Though calling it "combat" implies it was more of a fair fight than it actually was. A more accurate term would be a "massacre". The invader slaughtered the guards who sought to protect the baron. 

The invader had simply walked up to the door and used her feral claws to amputate those who stood in her way. She hadn't asked to be let inside, or even said hello. She just walked to the door and committed murder, before beginning to tease the baron. 

First with a soft knock.

He didn't even hear the first soft knock on his door after the area right beyond the door went sinisterly silent. It was the second, more forceful knock that he did hear. Yet he stood still in response to the sound and waited. The waiting was weird and he wasn't a patient man, but his instincts told him to stay still. 

The baron felt a chill fall upon the room and noted with displeasure that he felt goosebumps emerge on his skin underneath his majestic clothing.

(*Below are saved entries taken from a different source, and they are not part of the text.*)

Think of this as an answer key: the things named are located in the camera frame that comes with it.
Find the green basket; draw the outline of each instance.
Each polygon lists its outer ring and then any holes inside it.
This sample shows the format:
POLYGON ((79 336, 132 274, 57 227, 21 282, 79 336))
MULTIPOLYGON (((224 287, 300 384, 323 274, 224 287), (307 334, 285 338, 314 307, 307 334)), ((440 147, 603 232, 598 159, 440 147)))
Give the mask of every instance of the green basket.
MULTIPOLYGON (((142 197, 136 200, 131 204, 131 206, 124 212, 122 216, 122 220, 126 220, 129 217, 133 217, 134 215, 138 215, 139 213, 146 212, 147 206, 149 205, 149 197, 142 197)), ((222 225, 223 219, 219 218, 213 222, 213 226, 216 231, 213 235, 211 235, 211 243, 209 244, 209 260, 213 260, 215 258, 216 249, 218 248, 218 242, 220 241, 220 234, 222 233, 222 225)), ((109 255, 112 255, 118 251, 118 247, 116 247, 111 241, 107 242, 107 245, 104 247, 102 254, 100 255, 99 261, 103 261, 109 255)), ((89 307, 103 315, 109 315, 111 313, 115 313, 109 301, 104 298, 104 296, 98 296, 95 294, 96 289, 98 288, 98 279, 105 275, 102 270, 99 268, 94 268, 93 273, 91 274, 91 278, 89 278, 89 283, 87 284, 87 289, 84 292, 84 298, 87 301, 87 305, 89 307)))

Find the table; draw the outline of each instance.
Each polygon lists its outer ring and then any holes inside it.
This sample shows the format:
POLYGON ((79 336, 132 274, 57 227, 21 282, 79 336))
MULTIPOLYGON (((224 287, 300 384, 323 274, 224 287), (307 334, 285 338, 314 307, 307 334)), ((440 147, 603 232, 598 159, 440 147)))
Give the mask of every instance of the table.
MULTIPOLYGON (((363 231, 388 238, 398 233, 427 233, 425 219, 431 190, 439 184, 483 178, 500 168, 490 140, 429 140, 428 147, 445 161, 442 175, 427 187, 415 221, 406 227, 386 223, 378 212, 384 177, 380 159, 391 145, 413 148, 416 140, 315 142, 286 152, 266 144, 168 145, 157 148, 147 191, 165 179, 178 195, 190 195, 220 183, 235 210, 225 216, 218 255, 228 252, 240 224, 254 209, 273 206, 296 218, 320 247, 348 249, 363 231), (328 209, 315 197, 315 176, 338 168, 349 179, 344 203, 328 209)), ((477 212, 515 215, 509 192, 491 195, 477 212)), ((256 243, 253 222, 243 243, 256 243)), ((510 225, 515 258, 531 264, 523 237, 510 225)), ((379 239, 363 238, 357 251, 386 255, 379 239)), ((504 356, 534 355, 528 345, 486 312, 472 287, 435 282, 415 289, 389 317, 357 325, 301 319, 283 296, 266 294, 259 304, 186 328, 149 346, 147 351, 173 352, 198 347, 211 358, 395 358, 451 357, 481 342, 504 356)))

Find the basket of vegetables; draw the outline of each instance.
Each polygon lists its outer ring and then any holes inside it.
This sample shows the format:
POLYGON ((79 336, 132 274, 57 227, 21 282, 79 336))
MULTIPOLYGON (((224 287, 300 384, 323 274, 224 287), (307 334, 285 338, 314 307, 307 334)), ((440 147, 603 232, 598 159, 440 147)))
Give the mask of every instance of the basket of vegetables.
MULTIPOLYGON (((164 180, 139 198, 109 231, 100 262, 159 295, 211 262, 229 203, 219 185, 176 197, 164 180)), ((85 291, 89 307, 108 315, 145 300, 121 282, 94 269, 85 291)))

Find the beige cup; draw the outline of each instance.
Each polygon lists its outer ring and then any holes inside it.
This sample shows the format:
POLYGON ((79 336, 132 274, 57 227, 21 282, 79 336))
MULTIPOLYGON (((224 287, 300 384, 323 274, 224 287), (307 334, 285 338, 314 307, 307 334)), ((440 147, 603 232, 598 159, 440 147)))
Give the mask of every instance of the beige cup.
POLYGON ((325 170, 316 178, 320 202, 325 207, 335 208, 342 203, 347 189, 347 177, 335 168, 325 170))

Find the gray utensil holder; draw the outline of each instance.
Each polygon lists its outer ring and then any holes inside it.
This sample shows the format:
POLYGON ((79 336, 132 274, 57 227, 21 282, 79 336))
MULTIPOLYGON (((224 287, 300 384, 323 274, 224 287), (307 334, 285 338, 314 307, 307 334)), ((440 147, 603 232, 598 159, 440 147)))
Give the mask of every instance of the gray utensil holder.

The baron was distracted and scatter-brained but he wasn't foolish. He kept his door unlocked only when he was in the office, and only when his most skillful guards protected it. Whatever was doing this, this taunting display was putting on a show. And they weren't friendly.

The invader knocked a third time, spending several seconds rhythmically hitting the door. It was like she was playing on the drums for a few moments. 

The fourth time whatever was beyond the door knocked it started off quiet, and then grew in volume over the course of several seconds until it was like whatever lurked beyond the door slammed it with several battering rams at once.

The baron was spooked by this display of power and cat-like cruelty. It pushed his heart onward and caused him to experience a surge of adrenaline that temporarily heightened his senses. He heard the soft sound of a hand touching the door that led into the office from the outside. Then he heard the jiggle of the doorknob of that same door. And at last, the door opened. And the baron's heart began to break before he even heard what she had to say.

The invader sauntered into the private office of the baron, a confident smile on her grotesque pierced lips. Her bruised-colored and wrinkled face wore an easy-going expression that promised the baron that whatever she was there to tell him would be emotionally devastating. Not to mention she was covered in fresh blood.

When he looked behind her and out the open door, the baron could see blood pooling on the floor. He also saw a bit of moist hair that he knew was the hair of one of the two men posted outside to protect him from any invaders or assassins. Like the mystical hermit who just killed the guard.

The invader was a resident of the forest the wood for the desk had come from. The woman stood a towering two and a half meters tall, had skin the color of rust, and wore a custom made dress that was the result of sewing together many shorter dresses into a longer and less fashionable insult to tailors worldwide. 

The baron didn't want her to speak, but the mystical monster in the shape of a tall elderly woman began to speak anyway.